O governo opera de forma aberta em favor da
reeleição. Bolsonaro exibe a competitividade que parecia perdida e reduz a
distância em relação a Lula nas pesquisas. Como são muito conhecidos, esses
votos estão sendo consolidados antes da campanha eleitoral de rádio e tevê.
Isso ocorre em meio a um choque de narrativas, em quatro chaves: 1) as
condições de vida da população durante os governos Lula e Bolsonaro; 2) a
disjuntiva democracia x corrupção; 3) a mudança dos costumes, ou seja, as
chamadas pautas identitárias; e 4) o tema do desenvolvimento, tendo como eixo a
globalização e a questão ambiental.
Voto útil
A primeira chave tem uma base muito
objetiva. Para o cidadão comum, as perguntas são: está empregado ou não,
consegue serviço ou não, recebe ajuda do governo ou não, dá para pagar as
contas, comprar a comida e chegar ao fim do mês com a dinheiro da passagem? O
que ameaça Bolsonaro e favorece Lula nesse quesito é a inflação, que está fora
do controle. O peso da economia nas eleições costuma ser fundamental, embora
possa ser decidida em razão de outros fatores.
Do ponto de vista institucional, porém, a
segunda chave é mais preocupante. Não é somente a corrupção na política que
está sendo naturalizada com a liquidação da Lava-Jato e anulação de processos e
condenações, entre os quais os de Lula. Diga-se de passagem, a aliança de
Bolsonaro com o Centrão está tendo um papel determinante para isso, inclusive
para livrar o governo de investigações sobre seus escândalos.
Também está havendo, em contrapartida, a
naturalização do autoritarismo de Bolsonaro, cujo projeto de reeleição embute
propósitos já bastante conhecidos, como subjugar o Judiciário, verticalizar o
poder do Executivo e transformar a democracia brasileira num regime “iliberal”.
Setores que haviam se afastado do governo, com a desistência de Sergio Moro e a
crise instalada na chamada terceira via, na qual os partidos se digladiam
internamente — a começar pelo PSDB —, estão começando a tratar o autoritarismo
de Bolsonaro como um mal menor, diante da volta de Lula ao poder.

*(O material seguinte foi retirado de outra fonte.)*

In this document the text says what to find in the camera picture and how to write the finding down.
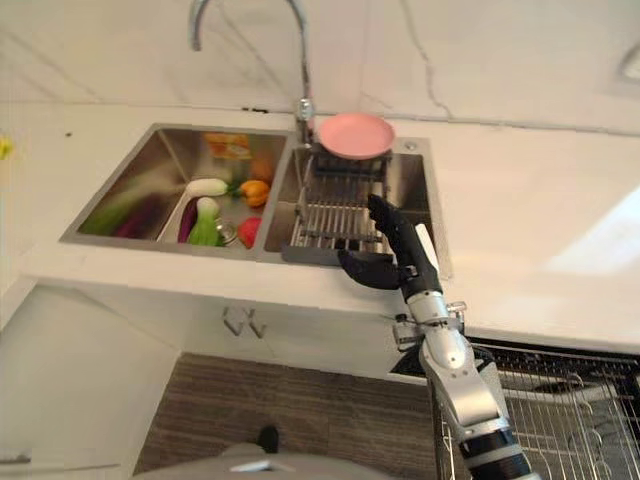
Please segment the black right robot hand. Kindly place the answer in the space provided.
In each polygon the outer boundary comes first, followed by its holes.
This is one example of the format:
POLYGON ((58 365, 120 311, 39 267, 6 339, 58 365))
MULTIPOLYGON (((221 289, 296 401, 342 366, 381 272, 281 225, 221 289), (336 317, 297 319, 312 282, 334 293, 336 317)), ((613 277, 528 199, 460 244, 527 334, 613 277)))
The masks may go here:
POLYGON ((358 284, 380 290, 400 289, 404 300, 424 292, 443 293, 435 266, 420 242, 416 227, 394 205, 376 194, 368 196, 369 217, 385 235, 396 262, 367 260, 347 250, 337 257, 342 269, 358 284))

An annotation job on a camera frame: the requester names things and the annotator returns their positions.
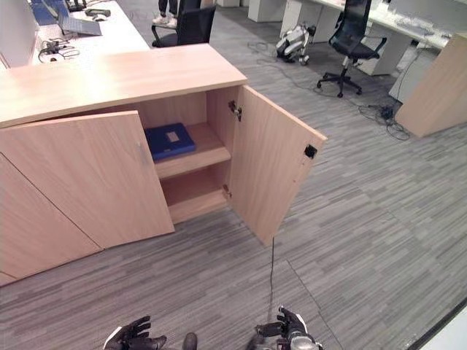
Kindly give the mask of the robot right black hand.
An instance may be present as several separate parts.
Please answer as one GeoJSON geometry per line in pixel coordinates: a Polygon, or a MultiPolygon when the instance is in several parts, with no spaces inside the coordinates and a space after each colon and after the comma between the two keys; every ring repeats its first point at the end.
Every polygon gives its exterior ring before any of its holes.
{"type": "Polygon", "coordinates": [[[304,335],[308,333],[307,326],[300,314],[294,313],[284,306],[278,308],[277,320],[267,324],[259,324],[255,327],[257,334],[272,338],[281,336],[290,338],[292,335],[304,335]]]}

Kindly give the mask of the robot left black hand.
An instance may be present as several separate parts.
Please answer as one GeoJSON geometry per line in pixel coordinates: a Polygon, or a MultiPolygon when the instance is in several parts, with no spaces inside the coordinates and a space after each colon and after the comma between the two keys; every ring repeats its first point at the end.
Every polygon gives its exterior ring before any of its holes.
{"type": "Polygon", "coordinates": [[[143,316],[125,326],[118,326],[105,340],[103,349],[158,350],[166,342],[165,335],[151,338],[147,331],[151,328],[149,315],[143,316]]]}

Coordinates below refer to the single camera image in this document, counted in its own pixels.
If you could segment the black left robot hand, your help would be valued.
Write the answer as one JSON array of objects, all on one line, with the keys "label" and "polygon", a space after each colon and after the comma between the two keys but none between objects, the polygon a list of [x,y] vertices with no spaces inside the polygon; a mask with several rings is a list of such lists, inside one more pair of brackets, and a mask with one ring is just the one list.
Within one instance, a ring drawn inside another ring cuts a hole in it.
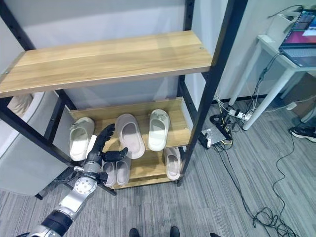
[{"label": "black left robot hand", "polygon": [[125,147],[121,151],[107,151],[103,152],[103,148],[107,141],[110,141],[111,136],[114,134],[115,124],[112,123],[104,128],[99,135],[96,137],[96,141],[88,153],[87,158],[84,164],[89,162],[96,162],[101,165],[102,161],[104,162],[116,162],[122,160],[126,157],[128,153],[128,148]]}]

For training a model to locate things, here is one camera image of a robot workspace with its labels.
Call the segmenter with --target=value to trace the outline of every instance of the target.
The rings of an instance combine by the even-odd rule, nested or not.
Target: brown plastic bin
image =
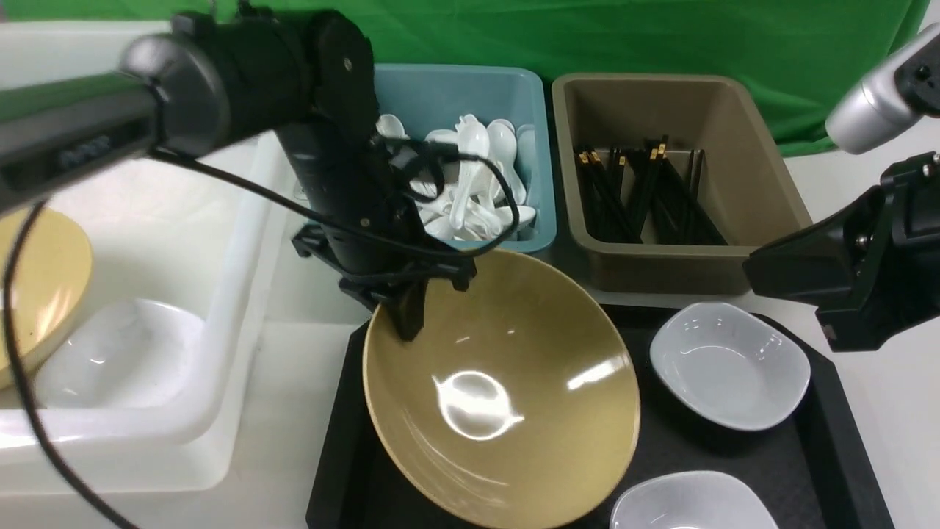
[[[741,294],[754,249],[811,224],[747,89],[725,77],[574,73],[552,85],[561,175],[574,241],[592,282],[611,292]],[[704,149],[699,201],[729,246],[612,244],[588,234],[573,147]]]

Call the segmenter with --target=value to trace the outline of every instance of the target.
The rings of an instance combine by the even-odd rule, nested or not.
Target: yellow bowl
[[[25,216],[26,211],[20,211],[0,219],[4,264]],[[39,368],[69,336],[91,280],[91,267],[85,231],[67,216],[44,210],[26,239],[13,282],[13,324],[27,372]],[[0,389],[12,380],[5,350],[0,358]]]
[[[380,308],[363,358],[385,450],[425,496],[484,527],[587,514],[633,457],[640,400],[626,346],[574,281],[520,253],[477,259],[466,293],[428,286],[411,343]]]

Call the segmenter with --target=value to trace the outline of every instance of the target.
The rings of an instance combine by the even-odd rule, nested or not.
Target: white bowl
[[[736,430],[780,424],[809,385],[803,350],[728,303],[697,303],[677,313],[653,338],[650,359],[686,406]]]
[[[180,393],[203,321],[183,309],[129,299],[101,309],[43,364],[36,397],[46,408],[152,408]]]
[[[758,495],[717,472],[673,473],[627,490],[610,529],[777,529]]]

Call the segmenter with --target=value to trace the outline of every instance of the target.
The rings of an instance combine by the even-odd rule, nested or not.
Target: black tray
[[[656,330],[670,309],[604,306],[634,361],[641,394],[636,454],[617,490],[567,529],[606,529],[623,491],[647,479],[691,470],[729,473],[752,488],[780,529],[893,529],[885,500],[836,367],[790,336],[809,357],[812,381],[782,425],[743,433],[685,407],[650,366]],[[310,529],[474,529],[425,498],[399,472],[376,437],[362,387],[366,327],[350,338],[320,466],[310,495]]]

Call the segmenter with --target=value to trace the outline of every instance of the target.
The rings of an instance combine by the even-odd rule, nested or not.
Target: white plastic tub
[[[0,24],[0,88],[114,67],[135,36],[165,24]],[[5,53],[16,50],[16,53]],[[287,194],[292,172],[270,133],[212,165]],[[129,297],[205,319],[182,391],[148,409],[45,409],[72,467],[97,491],[206,489],[227,473],[245,382],[287,213],[230,185],[150,160],[120,164],[56,196],[95,252],[79,324]],[[40,453],[12,391],[0,393],[0,495],[69,490]]]

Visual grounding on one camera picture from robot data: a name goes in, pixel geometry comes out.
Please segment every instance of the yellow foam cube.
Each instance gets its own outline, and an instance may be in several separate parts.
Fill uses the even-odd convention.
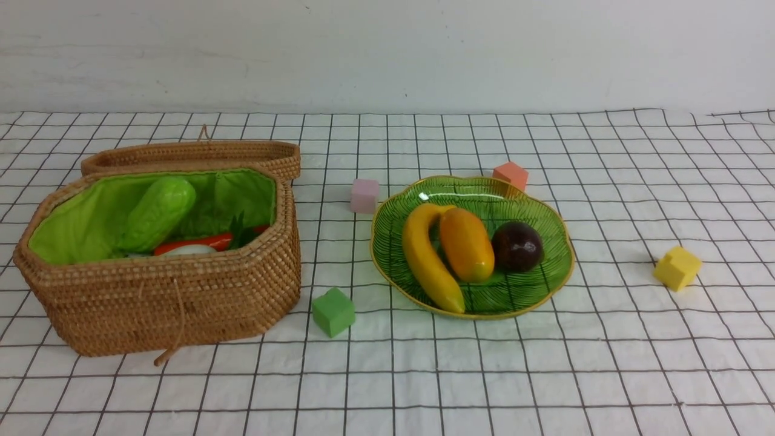
[[[692,283],[702,268],[702,261],[680,245],[673,247],[656,263],[654,277],[668,289],[678,292]]]

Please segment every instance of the green fabric lining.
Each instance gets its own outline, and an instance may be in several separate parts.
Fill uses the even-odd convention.
[[[35,229],[29,248],[52,265],[125,257],[115,246],[126,217],[151,183],[165,175],[185,177],[197,193],[169,241],[226,233],[242,211],[246,227],[274,224],[274,181],[250,169],[120,175],[100,179],[59,205]]]

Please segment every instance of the purple fruit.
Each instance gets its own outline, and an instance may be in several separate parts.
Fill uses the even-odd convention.
[[[527,223],[511,221],[492,235],[495,263],[503,272],[528,272],[543,260],[543,242]]]

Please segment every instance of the wicker basket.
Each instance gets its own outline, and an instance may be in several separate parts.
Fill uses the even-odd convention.
[[[105,169],[50,194],[38,207],[13,259],[54,330],[84,356],[166,350],[254,337],[299,300],[301,258],[290,182],[258,164],[192,162],[168,171],[249,168],[275,181],[275,223],[237,250],[194,256],[126,258],[51,265],[29,239],[52,210],[97,180],[156,172],[156,167]]]
[[[101,151],[81,162],[81,174],[111,171],[119,167],[152,167],[166,170],[170,163],[232,161],[258,164],[289,181],[299,176],[298,145],[273,140],[212,140],[207,126],[192,142],[144,144]]]

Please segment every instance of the pink foam cube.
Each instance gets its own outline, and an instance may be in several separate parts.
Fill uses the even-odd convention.
[[[356,178],[350,196],[350,209],[355,213],[374,213],[377,210],[379,195],[379,182],[369,178]]]
[[[507,181],[519,188],[522,192],[525,191],[528,184],[528,171],[514,162],[506,162],[495,168],[492,171],[492,177]]]

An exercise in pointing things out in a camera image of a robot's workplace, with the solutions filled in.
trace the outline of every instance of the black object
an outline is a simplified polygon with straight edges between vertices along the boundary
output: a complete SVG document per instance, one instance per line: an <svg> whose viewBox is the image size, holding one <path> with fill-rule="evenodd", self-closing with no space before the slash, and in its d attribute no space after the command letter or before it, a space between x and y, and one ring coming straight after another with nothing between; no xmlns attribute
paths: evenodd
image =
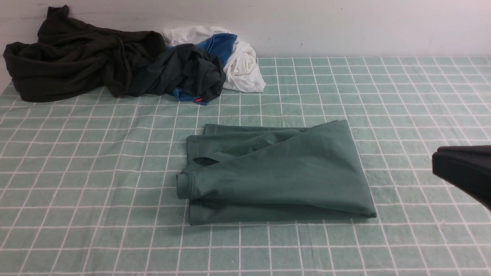
<svg viewBox="0 0 491 276"><path fill-rule="evenodd" d="M444 146L433 154L433 174L491 210L491 146Z"/></svg>
<svg viewBox="0 0 491 276"><path fill-rule="evenodd" d="M204 102L221 94L225 72L220 59L194 44L182 44L151 63L141 60L128 95L169 94L175 88Z"/></svg>
<svg viewBox="0 0 491 276"><path fill-rule="evenodd" d="M6 46L7 70L23 100L57 101L103 85L114 97L124 95L137 62L165 51L157 32L98 28L68 13L66 5L49 7L37 43Z"/></svg>

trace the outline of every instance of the white wall
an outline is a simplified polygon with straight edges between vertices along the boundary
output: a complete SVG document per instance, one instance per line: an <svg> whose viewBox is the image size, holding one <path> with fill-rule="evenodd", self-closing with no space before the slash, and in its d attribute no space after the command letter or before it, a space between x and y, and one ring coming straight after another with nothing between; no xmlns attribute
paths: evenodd
<svg viewBox="0 0 491 276"><path fill-rule="evenodd" d="M491 54L491 0L0 0L0 45L35 42L64 4L99 27L222 26L259 56Z"/></svg>

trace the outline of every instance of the grid pattern
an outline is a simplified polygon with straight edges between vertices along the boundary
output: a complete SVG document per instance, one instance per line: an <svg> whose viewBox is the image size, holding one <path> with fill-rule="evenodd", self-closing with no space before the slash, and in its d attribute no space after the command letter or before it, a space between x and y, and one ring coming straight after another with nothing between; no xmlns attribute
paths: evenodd
<svg viewBox="0 0 491 276"><path fill-rule="evenodd" d="M491 275L491 214L431 174L442 145L489 144L486 57L262 58L263 94L209 106L105 89L0 95L0 276ZM347 119L379 217L187 226L175 194L205 123Z"/></svg>

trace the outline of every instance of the pile of clothes
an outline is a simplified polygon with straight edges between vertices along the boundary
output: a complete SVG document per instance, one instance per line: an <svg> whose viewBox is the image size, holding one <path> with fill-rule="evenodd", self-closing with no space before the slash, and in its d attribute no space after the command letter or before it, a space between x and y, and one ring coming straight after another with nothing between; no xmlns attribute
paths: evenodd
<svg viewBox="0 0 491 276"><path fill-rule="evenodd" d="M114 97L171 94L207 104L223 88L264 89L255 51L227 30L126 32L68 14L67 6L49 7L37 43L6 46L7 70L23 100L63 100L106 86Z"/></svg>

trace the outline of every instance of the white cloth
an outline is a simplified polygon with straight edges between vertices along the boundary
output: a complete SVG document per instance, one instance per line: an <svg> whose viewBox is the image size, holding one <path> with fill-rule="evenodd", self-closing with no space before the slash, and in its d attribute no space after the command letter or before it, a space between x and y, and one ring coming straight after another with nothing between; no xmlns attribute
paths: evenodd
<svg viewBox="0 0 491 276"><path fill-rule="evenodd" d="M198 44L217 33L230 33L220 27L192 26L164 29L165 44L177 46L185 43ZM227 75L223 88L241 92L263 92L266 83L256 63L256 51L240 38L234 43L232 55L224 65Z"/></svg>

O debate sobre a agenda dos costumes, a
terceira chave, consolida a polarização esquerda x direita, num ambiente social
em que o conservadorismo vem levando a melhor. O tema do desenvolvimento, no
eixo da globalização e da questão ambiental, que seria o verdadeiro debate
sobre o futuro do país, está sendo tratado de forma subalterna, quando Lula e
Bolsonaro se reverenciam nas ações e realizações de seus respectivos governos,
que já fazem parte do passado.
Falta uma candidatura robusta que possa cumprir esse papel de pautar o futuro no debate eleitoral e, assim, oferecer uma alternativa nova para o país. Essa possibilidade está cada vez mais difícil, a ideia de uma candidatura única dos partidos de centro corre contra o tempo. As pesquisas estão dando sinais de que o “voto útil” no primeiro turno pode abduzir a candidatura da terceira via.